One more exercise and then we'll get to the fun stuff. On disadvantage of the original Barabási–Albert model is that it had an integer average degree and the degree distribution was power law, but could only have integer exponent. Let's make a model that is able to have non-integer exponent.

Let's write a new model. Instead of adding a fixed number of edges with each node, we add a random number of edges from a Poisson distribution with mean $\lambda$. To ensure the graph stays connected, if the random number of edges is 0 we add at least 1 edge. Just as in the original model, we connect to new nodes to the graph to nodes proportional to the degree of the node.

First lets find a function that can generate poisson random numbers for us. It's easy to do with the `numpy` package, we can import numpy and then just call `np.random.poisson` to generate a random number with $Poisson(\lambda)$. A trick to write a fast BA implementation is to maintain a list of nodes with nodes repeated in the list each time they have a connection made. 

In [None]:
import numpy as np

def poisson_BA(n, lam):

    start = max(2, np.random.poisson(lam=lam)) # start with at least two nodes
    
    G = nx.complete_graph(start)
    
    repeated_nodes = []

    # add initial nodes to repeated_nodes list
            
    u = start
    
    while u < n:
        # - using the the poisson random number generator, generate a number of connections
        # - make sure it's greater than 1
        # - store that variable in `connections`
        connections = 0

        for _ in range(connections):
            # - for as many connections as it has select a node at random from repeated_nodes and create an edge
            # - do not forget to update the repeated_nodes list
            ...
        u += 1
    return G

If you are successfull, you should be able to run the following cell:

In [None]:
# testing the poisson-based Barabasi-Albert model

PBA = poisson_BA(1000, np.pi)

deg = dict(PBA.degree())

min_degree = min(deg)
max_degree = max(deg)
mean_degree = np.mean([d for n,d in PBA.degree()])

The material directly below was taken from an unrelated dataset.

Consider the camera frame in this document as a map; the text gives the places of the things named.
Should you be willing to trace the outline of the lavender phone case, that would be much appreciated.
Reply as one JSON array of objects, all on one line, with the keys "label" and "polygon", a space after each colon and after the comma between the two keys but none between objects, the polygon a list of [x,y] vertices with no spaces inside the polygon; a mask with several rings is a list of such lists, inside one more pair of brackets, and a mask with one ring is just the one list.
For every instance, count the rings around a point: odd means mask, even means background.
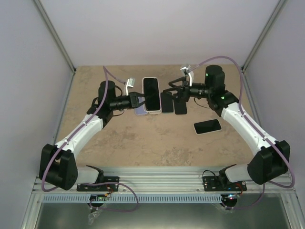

print(f"Minimum degree: {min_degree}, maximum degree: {max_degree}, mean degree: {mean_degree}")

# Graph analysis

NetworkX contains several methods for graph analytics. In the following section we will see a couple of examples

## Degree

A common feature of complex networks it's their degree distribution. This is often represented as degree rank plot. Let's check out the degree rank plot of a preferential attachment graph

In [None]:
BA = nx.barabasi_albert_graph(10000,1)

degrees = dict(BA.degree())
list(degrees.items())[:10]

In [None]:
degree_sequence = sorted(degrees.values(), reverse=True)
degree_sequence[:10]

In [None]:
plt.loglog(range(1, BA.order()+1), degree_sequence, 'b.')

plt.xlabel('Rank')
plt.ylabel('Degree')
plt.ylim(1,max(degree_sequence)+1)
plt.xlim(.9,10001)

plt

In the original paper where the Barabási–Albert model was introduced it was stated that it provided a good explanation for the Autonomous Sytems Network. Let's build a network with similar degree structure to a recent snapshot of the Autonomous Systems Network. The data was retrieved from [UCLA's Internet Research Lab's Topology Data](http://irl.cs.ucla.edu/topology/).

First, read in the network, it is in the data folder labeled `20150201.link.v4`

In [None]:
AS = nx.read_edgelist('data/20150201.link.v4', delimiter='\t')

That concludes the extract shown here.